Lessons From Building a Penny Stock Screener
Building Penny reinforced several principles that apply to any quantitative trading system:
- Risk management is more important than stock selection. The exit strategy system exists because even the best screener will pick losers. The goal isn't to be right every time—it's to cut losers quickly and let winners run.
- Volume doesn't lie (usually). In micro-cap markets where a single large order can move the price 20%, sustained volume patterns are the most reliable signal. Price can be painted; volume is harder to fake at scale.
- Backtesting without exit simulation is fantasy. Forward returns (what happened 5 days later?) are interesting but misleading.
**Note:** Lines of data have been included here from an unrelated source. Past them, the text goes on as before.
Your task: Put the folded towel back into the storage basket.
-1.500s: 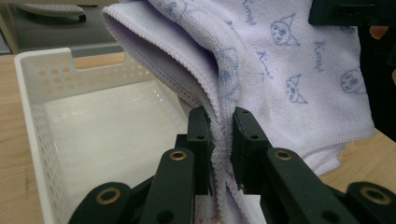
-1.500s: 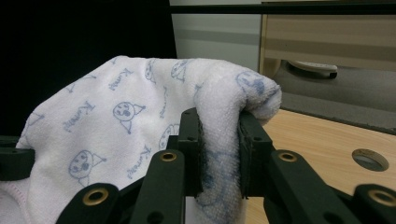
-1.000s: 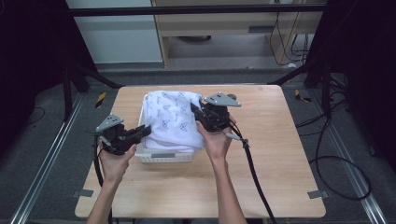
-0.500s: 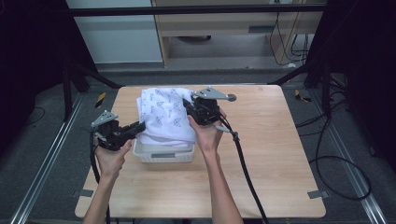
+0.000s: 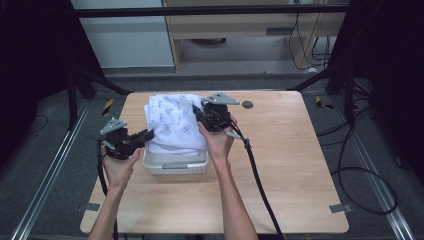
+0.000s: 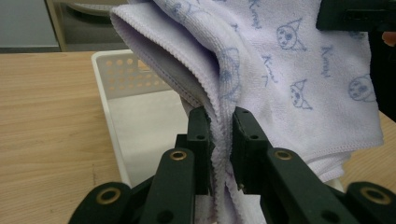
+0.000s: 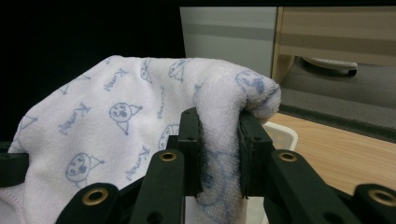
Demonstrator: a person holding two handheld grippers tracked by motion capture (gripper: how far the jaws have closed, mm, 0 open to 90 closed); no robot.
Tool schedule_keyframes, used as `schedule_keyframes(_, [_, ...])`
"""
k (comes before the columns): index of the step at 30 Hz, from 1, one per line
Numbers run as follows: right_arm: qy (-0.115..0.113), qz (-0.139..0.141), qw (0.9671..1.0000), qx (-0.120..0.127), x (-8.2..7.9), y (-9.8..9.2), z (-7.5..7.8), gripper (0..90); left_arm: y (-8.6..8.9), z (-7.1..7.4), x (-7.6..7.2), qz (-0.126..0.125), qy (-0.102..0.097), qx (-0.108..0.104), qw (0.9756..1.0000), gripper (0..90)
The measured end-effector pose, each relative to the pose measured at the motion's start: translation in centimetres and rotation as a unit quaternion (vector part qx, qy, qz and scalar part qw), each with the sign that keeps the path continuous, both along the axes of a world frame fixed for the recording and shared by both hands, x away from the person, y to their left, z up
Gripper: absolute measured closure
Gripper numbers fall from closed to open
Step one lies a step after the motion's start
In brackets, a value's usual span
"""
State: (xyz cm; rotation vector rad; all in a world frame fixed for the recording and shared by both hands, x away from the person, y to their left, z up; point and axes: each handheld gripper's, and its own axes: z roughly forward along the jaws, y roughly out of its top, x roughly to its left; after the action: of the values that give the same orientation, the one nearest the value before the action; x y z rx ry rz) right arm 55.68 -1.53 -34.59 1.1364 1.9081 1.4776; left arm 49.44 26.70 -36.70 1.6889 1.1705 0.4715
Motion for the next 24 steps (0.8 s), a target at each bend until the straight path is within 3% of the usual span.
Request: schedule_keyframes(24, [0.015,0.004,0.9996,-0.023,1.5,1.8,-2.4,74.2,0.5,-2.4,1.5,0.019,0.031,0.015,0.9992,78.1])
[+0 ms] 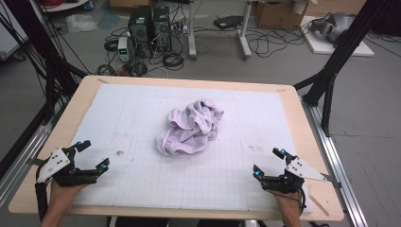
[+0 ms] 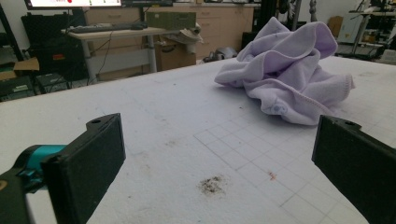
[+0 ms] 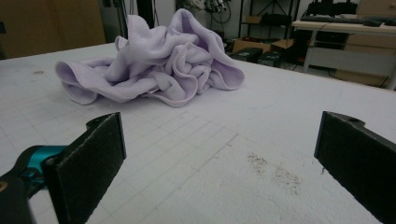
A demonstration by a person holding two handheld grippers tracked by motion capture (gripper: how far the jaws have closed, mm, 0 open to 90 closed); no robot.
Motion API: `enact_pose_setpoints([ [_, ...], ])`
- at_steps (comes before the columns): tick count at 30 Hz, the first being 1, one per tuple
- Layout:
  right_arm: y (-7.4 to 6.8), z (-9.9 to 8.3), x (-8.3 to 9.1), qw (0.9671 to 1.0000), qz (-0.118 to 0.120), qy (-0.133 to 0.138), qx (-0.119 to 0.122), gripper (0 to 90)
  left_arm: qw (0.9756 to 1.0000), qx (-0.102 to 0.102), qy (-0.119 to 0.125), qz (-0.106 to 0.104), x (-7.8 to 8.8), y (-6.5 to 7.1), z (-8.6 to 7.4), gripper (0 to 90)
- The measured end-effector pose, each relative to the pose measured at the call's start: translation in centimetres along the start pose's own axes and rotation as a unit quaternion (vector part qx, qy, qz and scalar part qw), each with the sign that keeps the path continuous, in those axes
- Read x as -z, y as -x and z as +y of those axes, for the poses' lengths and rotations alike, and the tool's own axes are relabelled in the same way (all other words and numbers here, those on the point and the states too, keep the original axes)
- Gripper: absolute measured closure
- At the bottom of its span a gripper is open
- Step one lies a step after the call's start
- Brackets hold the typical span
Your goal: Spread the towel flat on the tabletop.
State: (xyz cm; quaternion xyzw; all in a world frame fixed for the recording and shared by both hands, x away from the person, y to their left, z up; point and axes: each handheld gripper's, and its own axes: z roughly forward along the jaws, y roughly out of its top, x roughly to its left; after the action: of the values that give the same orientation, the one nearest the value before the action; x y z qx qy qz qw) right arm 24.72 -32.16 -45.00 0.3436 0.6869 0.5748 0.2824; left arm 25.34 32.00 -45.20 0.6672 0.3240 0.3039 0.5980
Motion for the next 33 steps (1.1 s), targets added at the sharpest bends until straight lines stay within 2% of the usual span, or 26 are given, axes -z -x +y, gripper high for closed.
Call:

What matters is what happened during the holding period with realistic entry and exit rules.
- Data quality is the foundation. The evolution from FMP to Polygon as the primary data source wasn't a preference—it was a necessity. OTC market data has gaps, inconsistencies, and sometimes outright errors. Multi-source validation and intelligent caching are essential.
- The best trade is often no trade. Penny's risk engine exists to say "no." The pump-and-dump detector, the delisting risk assessor, and the liquidity analyzer all serve as gatekeepers. A screener that only identifies opportunities without quantifying risk is a recipe for disaster.
Further Reading
If you're interested in penny stock analysis or quantitative trading, these resources are worth exploring:
- SEC Guide to Microcap Stocks — Essential reading on the risks and realities of penny stock investing
- Investopedia: Penny Stocks — Comprehensive overview of penny stock characteristics and risks
- Relative Strength Index (RSI) — Deep dive into the momentum oscillator Penny relies on
- MACD Indicator — Understanding the moving average convergence divergence
- Bollinger Bands — John Bollinger's volatility envelope technique
- On-Balance Volume (OBV) — Joe Granville's volume-momentum indicator
- Average True Range (ATR) — Welles Wilder's volatility measure used in Penny's exit strategy
- FINRA: Penny Stock Risks — The regulator's perspective on penny stock dangers
- Polygon.io API Documentation — The primary data source powering Penny's analysis
- OTC Markets Group — The marketplace where penny stocks trade
Disclaimer
Penny is a screening and analysis tool, not financial advice. Penny stocks carry extreme risk—a significant percentage are eventually delisted and become worthless. Never invest money you cannot afford to lose. Always do your own research before investing. Past performance, including backtest results, is not indicative of future returns.